* Records from a data source *
_ _ _

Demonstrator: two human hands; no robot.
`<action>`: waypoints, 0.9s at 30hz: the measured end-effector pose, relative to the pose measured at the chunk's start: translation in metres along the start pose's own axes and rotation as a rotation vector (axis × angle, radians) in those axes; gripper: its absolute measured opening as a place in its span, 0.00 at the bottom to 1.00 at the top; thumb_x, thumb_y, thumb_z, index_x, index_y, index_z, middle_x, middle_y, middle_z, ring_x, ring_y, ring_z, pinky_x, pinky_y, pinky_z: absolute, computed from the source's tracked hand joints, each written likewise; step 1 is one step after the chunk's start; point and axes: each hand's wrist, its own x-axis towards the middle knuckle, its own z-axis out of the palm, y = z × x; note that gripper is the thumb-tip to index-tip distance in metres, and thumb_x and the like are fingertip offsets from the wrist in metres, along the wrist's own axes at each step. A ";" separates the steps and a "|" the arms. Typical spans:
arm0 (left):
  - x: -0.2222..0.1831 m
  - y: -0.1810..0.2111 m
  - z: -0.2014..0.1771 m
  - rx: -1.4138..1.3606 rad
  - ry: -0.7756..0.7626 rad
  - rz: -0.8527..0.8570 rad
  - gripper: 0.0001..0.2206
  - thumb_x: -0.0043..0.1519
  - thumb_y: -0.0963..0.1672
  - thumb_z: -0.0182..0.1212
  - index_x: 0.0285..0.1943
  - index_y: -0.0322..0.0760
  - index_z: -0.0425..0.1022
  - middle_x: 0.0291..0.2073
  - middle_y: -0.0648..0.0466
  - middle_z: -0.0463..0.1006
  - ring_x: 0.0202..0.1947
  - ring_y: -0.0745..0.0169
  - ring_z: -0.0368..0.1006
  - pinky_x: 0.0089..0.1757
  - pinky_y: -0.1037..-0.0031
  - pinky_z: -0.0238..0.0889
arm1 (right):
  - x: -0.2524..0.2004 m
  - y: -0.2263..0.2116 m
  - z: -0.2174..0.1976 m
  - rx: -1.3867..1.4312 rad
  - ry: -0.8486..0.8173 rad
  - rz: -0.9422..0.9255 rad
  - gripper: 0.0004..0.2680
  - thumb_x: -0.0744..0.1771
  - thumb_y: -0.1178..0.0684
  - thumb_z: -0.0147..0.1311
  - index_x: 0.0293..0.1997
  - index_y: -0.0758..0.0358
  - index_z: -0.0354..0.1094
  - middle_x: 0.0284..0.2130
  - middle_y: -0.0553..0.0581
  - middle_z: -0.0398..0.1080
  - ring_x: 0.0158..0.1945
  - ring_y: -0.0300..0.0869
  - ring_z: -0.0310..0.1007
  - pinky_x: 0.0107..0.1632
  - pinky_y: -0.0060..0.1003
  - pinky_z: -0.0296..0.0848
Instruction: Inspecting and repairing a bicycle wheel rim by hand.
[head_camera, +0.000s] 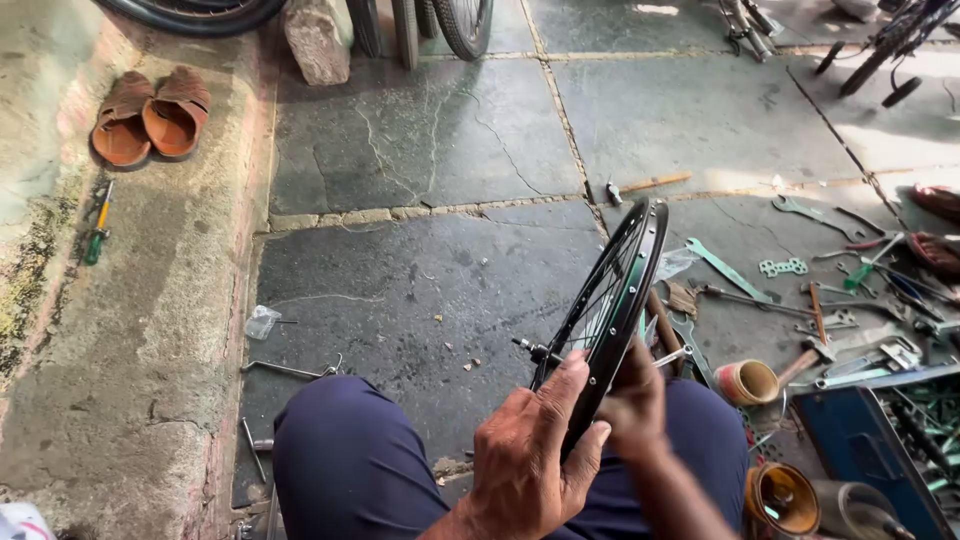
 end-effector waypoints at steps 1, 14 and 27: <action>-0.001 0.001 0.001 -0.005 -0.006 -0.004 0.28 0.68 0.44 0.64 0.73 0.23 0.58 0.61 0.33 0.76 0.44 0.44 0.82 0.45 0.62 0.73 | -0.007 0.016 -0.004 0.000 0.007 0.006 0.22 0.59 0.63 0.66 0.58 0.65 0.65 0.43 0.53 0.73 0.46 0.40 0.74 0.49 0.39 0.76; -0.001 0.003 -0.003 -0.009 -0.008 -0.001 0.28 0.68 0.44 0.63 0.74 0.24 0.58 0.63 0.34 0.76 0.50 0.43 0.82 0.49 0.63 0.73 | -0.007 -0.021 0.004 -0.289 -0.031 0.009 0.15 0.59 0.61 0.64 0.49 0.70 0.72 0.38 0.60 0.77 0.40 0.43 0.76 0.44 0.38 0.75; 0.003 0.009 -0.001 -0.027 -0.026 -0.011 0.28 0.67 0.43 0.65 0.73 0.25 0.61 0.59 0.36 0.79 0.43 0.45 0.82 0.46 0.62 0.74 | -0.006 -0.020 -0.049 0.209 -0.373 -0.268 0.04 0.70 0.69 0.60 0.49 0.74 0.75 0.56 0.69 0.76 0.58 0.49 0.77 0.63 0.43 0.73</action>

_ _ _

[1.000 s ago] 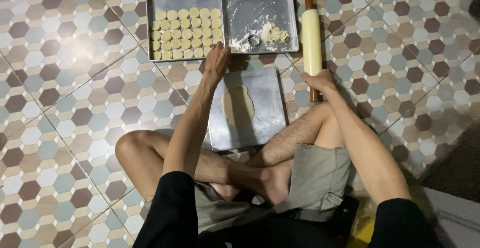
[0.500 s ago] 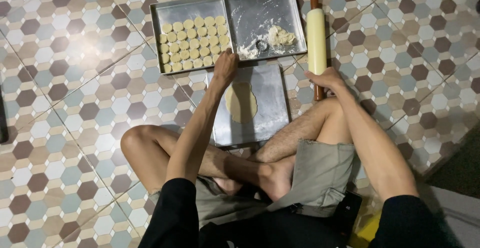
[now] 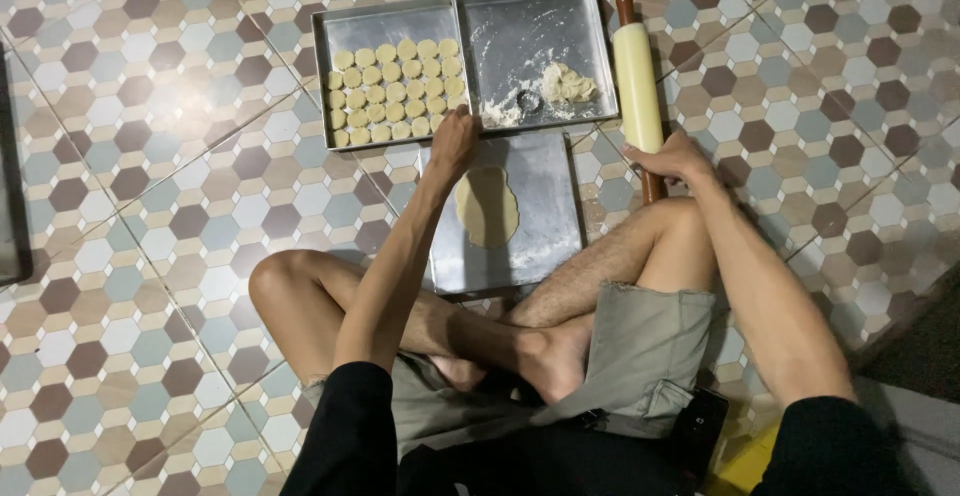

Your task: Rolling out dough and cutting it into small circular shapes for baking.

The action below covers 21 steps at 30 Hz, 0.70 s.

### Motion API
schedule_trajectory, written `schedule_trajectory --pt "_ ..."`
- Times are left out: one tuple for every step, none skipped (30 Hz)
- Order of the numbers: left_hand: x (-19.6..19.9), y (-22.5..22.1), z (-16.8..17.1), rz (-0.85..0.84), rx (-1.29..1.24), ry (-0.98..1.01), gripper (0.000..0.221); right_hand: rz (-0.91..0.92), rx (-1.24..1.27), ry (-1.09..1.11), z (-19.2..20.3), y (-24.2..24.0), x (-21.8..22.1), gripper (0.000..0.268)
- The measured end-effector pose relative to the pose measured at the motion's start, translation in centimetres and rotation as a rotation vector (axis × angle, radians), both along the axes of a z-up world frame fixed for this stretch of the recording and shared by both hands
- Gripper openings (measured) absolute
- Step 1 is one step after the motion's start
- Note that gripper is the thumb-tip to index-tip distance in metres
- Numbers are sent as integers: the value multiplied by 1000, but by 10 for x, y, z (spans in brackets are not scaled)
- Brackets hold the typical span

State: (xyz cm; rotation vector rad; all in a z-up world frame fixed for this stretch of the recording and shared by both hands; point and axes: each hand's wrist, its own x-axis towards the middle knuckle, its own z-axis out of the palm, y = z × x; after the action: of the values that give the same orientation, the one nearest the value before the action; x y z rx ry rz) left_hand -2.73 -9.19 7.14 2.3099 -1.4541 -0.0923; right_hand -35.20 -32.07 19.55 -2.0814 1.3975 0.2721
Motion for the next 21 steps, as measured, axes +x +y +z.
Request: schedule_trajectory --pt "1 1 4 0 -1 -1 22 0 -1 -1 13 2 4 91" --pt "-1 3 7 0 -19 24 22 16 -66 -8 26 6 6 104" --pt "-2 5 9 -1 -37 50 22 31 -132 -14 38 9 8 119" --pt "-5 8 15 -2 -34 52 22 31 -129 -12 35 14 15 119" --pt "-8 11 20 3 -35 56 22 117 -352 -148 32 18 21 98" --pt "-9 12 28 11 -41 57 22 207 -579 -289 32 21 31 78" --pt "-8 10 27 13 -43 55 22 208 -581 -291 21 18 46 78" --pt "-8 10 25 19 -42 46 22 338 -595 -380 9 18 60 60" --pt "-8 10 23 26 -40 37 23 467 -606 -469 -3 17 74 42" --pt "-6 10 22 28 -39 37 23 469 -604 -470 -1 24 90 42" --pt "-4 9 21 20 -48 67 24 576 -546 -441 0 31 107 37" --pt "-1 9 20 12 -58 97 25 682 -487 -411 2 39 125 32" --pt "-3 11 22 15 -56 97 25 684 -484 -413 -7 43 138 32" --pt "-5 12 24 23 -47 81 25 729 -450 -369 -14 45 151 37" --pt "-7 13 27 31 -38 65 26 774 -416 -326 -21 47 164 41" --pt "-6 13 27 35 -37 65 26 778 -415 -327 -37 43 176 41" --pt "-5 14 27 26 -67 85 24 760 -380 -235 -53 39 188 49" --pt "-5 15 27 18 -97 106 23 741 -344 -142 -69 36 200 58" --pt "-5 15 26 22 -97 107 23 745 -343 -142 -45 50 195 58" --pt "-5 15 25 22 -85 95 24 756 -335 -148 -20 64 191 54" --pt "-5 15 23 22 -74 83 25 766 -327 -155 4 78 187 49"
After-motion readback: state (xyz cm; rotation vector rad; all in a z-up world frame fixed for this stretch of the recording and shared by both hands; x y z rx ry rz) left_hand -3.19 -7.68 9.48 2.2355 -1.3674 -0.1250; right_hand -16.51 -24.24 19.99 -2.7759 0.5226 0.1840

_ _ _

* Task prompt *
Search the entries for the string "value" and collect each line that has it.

* Answer section *
- Numbers are sent as integers: the value multiplied by 1000, but by 10 for x, y, z (spans in brackets are not scaled)
State: (xyz cm; rotation vector rad; all in a z-up world frame fixed for this stretch of the recording and shared by both hands; point and axes: each hand's wrist, its own x-axis towards the middle knuckle, its own z-axis out of the palm, y = z × x; after the action: of the values that give the same orientation, the one nearest the value before the action; x y z rx ry rz) left_hand -2.73 -9.19 7.14 2.3099 -1.4541 -0.0923; right_hand -35.20 -32.07 19.55 -2.0814 1.3975 0.2721

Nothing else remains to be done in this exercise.